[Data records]
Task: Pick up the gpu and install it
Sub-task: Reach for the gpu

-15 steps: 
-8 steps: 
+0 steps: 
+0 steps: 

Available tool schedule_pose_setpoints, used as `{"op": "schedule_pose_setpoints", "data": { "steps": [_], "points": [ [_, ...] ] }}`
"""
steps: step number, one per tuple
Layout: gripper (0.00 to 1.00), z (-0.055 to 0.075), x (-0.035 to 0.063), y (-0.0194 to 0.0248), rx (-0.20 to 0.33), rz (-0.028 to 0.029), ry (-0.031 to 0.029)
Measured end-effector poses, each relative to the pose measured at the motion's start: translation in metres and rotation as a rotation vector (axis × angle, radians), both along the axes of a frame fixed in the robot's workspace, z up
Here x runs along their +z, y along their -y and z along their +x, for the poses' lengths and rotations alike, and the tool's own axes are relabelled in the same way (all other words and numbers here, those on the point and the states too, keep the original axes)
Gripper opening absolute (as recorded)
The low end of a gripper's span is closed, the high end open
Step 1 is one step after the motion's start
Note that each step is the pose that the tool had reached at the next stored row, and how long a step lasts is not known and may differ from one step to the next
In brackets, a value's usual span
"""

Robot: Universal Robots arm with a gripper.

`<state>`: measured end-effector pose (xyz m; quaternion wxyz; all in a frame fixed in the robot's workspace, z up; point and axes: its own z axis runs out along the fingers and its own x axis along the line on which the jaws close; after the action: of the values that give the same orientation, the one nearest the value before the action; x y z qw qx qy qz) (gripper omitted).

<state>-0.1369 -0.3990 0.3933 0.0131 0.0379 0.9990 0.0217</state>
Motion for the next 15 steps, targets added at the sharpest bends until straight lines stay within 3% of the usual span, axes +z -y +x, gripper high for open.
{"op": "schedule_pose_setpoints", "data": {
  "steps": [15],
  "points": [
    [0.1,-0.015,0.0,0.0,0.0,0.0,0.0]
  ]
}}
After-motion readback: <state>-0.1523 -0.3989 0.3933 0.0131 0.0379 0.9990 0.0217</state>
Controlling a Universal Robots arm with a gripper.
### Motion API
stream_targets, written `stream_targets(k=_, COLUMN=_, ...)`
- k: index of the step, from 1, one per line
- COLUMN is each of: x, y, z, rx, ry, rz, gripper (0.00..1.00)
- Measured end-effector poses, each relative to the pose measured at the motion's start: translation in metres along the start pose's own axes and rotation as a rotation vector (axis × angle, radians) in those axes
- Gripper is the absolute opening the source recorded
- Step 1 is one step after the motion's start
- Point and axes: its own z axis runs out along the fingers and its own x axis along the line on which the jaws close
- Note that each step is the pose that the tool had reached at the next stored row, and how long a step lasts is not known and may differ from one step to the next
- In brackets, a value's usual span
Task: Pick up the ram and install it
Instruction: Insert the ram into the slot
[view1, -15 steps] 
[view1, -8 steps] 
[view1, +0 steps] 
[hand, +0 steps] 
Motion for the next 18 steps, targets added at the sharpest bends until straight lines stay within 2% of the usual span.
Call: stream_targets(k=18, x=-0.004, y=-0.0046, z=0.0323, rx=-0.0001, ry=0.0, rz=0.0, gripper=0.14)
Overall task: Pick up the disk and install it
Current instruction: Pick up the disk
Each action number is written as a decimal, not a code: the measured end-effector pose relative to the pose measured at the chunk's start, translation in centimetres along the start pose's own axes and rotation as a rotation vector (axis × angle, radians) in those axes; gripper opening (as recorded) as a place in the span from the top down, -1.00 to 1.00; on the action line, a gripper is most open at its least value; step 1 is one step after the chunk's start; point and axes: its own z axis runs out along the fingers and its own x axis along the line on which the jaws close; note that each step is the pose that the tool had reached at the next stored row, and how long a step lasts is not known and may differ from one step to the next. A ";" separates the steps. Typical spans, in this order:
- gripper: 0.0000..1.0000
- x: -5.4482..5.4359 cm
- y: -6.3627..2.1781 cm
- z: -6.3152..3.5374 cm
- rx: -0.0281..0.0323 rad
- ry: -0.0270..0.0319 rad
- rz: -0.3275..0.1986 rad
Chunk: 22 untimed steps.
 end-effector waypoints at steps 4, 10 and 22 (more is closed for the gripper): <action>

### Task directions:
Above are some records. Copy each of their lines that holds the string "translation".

### Problem solution:
Measured end-effector poses, each relative to the pose measured at the motion's start: translation in metres and rotation as a rotation vector (axis × angle, radians), both along the axes of a frame fixed in the robot's workspace, z up
- Measured end-effector poses, each relative to the pose measured at the motion's start: translation in metres along the start pose's own axes and rotation as a rotation vector (axis × angle, radians) in those axes
Each action number is written as a decimal, not a code: the measured end-effector pose relative to the pose measured at the chunk's start, translation in centimetres along the start pose's own axes and rotation as a rotation vector (axis × angle, radians) in those axes; gripper opening (as recorded) as a place in the span from the top down, -1.00 to 1.00; on the action line, a gripper is most open at its least value; step 1 is one step after the chunk's start; point and axes: its own z axis runs out along the fingers and its own x axis along the line on which the jaws close; note that each step is the pose that the tool had reached at the next stored row, and how long a step lasts is not known and may differ from one step to the next. A ";" separates the steps. Typical spans, in this order:

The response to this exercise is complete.